Peek Vision, London, United Kingdom.
Front Public Health. 2021 Dec 22;9:752049. doi: 10.3389/fpubh.2021.752049. eCollection 2021.
Achieving The United Nations sustainable developments goals by 2030 will be a challenge. Researchers around the world are working toward this aim across the breadth of healthcare. Technology, and more especially artificial intelligence, has the ability to propel us forwards and support these goals but requires careful application. Artificial intelligence shows promise within healthcare and there has been fast development in ophthalmology, cardiology, diabetes, and oncology. Healthcare is starting to learn from commercial industry leaders who utilize fast and continuous testing algorithms to gain efficiency and find the optimum solutions. This article provides examples of how commercial industry is benefitting from utilizing AI and improving service delivery. The article then provides a specific example in eye health on how machine learning algorithms can be purposed to drive service delivery in a resource-limited setting by utilizing the novel study designs in response adaptive randomization. We then aim to provide six key considerations for researchers who wish to begin working with AI technology which include collaboration, adopting a fast-fail culture and developing a capacity in ethics and data science.

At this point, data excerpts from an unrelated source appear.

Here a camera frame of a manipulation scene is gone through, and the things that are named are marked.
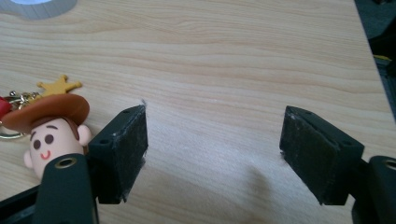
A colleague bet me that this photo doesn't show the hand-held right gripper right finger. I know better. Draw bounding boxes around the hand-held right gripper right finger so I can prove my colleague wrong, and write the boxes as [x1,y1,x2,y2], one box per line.
[278,105,396,224]

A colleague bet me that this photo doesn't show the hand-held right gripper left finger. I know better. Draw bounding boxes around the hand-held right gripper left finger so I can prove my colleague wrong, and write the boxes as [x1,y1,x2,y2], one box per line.
[33,104,149,224]

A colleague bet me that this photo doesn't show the yellow star charm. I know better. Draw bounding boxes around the yellow star charm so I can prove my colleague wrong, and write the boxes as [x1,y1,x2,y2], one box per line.
[36,74,83,98]

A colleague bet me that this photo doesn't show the red charm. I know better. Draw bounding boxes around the red charm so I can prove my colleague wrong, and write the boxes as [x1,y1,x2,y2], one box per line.
[0,96,13,121]

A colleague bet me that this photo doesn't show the grey round container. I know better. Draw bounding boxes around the grey round container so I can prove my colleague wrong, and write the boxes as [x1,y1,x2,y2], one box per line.
[0,0,78,21]

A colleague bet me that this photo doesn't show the cowboy head keychain figure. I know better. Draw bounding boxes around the cowboy head keychain figure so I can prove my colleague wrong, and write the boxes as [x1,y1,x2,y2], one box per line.
[1,93,93,181]

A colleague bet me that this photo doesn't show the gold key ring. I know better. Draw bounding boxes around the gold key ring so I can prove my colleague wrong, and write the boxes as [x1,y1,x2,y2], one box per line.
[0,91,41,140]

到 2030 年实现联合国可持续发展目标将是一项挑战。世界各地的研究人员正在医疗保健、技术等各个领域朝着这一目标努力。人工智能具有推动我们前进和支持这些目标的能力,但需要谨慎应用。人工智能在医疗保健领域显示出巨大的潜力,在眼科、心脏病学、糖尿病和肿瘤学等领域取得了快速发展。医疗保健行业开始向商业行业领导者学习,这些领导者利用快速和持续的测试算法来提高效率并找到最佳解决方案。本文提供了一些例子,说明商业行业如何从利用人工智能中受益,并提高服务交付水平。然后,本文在眼健康方面提供了一个具体的例子,说明如何通过利用响应适应性随机化的新型研究设计,利用机器学习算法来推动资源有限环境下的服务交付。然后,我们旨在为希望开始使用人工智能技术的研究人员提供六个关键考虑因素,包括合作、采用快速失败文化以及在伦理和数据科学方面培养能力。